[Task item]
Nothing but the lines from the one containing "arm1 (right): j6" through the last line of the data below should be returned, each copied exactly.

[Collected data]
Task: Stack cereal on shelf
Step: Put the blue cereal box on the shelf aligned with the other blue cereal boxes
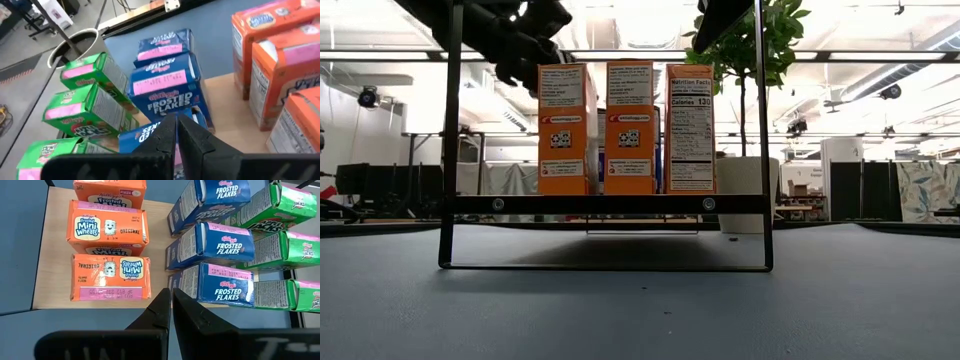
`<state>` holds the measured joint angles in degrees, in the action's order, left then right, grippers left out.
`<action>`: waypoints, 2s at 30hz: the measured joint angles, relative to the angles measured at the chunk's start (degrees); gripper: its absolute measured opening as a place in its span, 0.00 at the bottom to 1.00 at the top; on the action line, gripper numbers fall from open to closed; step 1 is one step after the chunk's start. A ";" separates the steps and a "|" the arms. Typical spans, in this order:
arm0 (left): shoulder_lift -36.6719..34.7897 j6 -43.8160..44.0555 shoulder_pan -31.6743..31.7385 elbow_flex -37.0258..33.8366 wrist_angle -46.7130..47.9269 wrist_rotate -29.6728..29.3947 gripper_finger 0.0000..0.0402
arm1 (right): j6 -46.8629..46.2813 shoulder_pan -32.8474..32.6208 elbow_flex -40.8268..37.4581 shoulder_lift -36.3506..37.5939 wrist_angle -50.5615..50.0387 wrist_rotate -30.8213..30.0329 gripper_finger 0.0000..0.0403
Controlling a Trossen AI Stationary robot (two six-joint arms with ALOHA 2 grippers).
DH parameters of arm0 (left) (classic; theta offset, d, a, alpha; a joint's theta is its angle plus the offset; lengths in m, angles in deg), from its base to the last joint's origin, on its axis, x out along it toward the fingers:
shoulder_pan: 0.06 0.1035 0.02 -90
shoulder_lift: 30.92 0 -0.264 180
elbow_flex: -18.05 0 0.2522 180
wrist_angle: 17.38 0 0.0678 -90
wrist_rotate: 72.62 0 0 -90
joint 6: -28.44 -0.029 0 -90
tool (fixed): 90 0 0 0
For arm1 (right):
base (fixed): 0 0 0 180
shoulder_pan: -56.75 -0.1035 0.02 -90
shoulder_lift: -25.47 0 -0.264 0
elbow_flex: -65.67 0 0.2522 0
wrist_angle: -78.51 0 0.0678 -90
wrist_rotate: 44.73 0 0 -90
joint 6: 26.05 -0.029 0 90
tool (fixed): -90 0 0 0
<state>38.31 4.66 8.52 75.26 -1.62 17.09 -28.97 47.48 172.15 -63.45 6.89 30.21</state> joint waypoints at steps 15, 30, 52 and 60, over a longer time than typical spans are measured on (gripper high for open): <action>-4.15 1.78 -0.28 -1.03 -1.50 -0.79 0.00 | 0.71 -0.99 -2.81 0.10 2.36 -1.71 0.02; -1.98 -1.97 -0.22 -2.02 -1.40 -6.71 0.00 | 2.80 -0.97 -5.10 0.33 7.33 -1.50 0.02; -0.65 -3.19 -0.22 -2.35 -0.44 -0.73 0.00 | 3.85 -0.97 -5.61 0.37 8.85 -1.50 0.02; -4.48 -5.00 -0.24 -2.27 1.98 -0.70 0.00 | 3.74 -0.97 -5.61 0.37 8.78 -1.50 0.02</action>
<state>33.83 -0.34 8.28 72.99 0.35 16.39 -25.23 46.51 166.54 -63.08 15.67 28.71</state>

[Solution for this task]
arm1 (right): j6 -46.8629..46.2813 shoulder_pan -32.8474..32.6208 elbow_flex -40.8268..37.4581 shoulder_lift -36.3506..37.5939 wrist_angle -50.5615..50.0387 wrist_rotate -30.8213..30.0329 gripper_finger 0.0000..0.0403
Controlling a Trossen AI Stationary robot (two six-joint arms with ALOHA 2 grippers).
DH parameters of arm0 (left) (classic; theta offset, d, a, alpha; a joint's theta is its angle plus the offset; lengths in m, angles in deg), from its base to the last joint's origin, on its axis, x out along it toward the fingers:
shoulder_pan: 0.06 0.1035 0.02 -90
shoulder_lift: 30.92 0 -0.264 180
elbow_flex: -18.05 0 0.2522 180
wrist_angle: 17.38 0 0.0678 -90
wrist_rotate: 72.62 0 0 -90
joint 6: -28.44 -0.029 0 -90
tool (fixed): 90 0 0 0
For arm1 (right):
base (fixed): 0 0 0 180
shoulder_pan: -56.75 -0.1035 0.02 -90
shoulder_lift: -25.47 0 -0.264 0
elbow_flex: -65.67 0 0.2522 0
wrist_angle: -78.51 0 0.0678 -90
wrist_rotate: 44.73 0 0 -90
joint 6: 26.05 -0.029 0 90
tool (fixed): -90 0 0 0
<state>38.31 4.66 8.52 75.26 -1.62 17.09 -28.97 47.48 172.15 -63.45 6.89 30.21</state> joint waypoints at steps 15, 30, 52 and 60, over a longer time than typical spans are measured on (gripper high for open): <action>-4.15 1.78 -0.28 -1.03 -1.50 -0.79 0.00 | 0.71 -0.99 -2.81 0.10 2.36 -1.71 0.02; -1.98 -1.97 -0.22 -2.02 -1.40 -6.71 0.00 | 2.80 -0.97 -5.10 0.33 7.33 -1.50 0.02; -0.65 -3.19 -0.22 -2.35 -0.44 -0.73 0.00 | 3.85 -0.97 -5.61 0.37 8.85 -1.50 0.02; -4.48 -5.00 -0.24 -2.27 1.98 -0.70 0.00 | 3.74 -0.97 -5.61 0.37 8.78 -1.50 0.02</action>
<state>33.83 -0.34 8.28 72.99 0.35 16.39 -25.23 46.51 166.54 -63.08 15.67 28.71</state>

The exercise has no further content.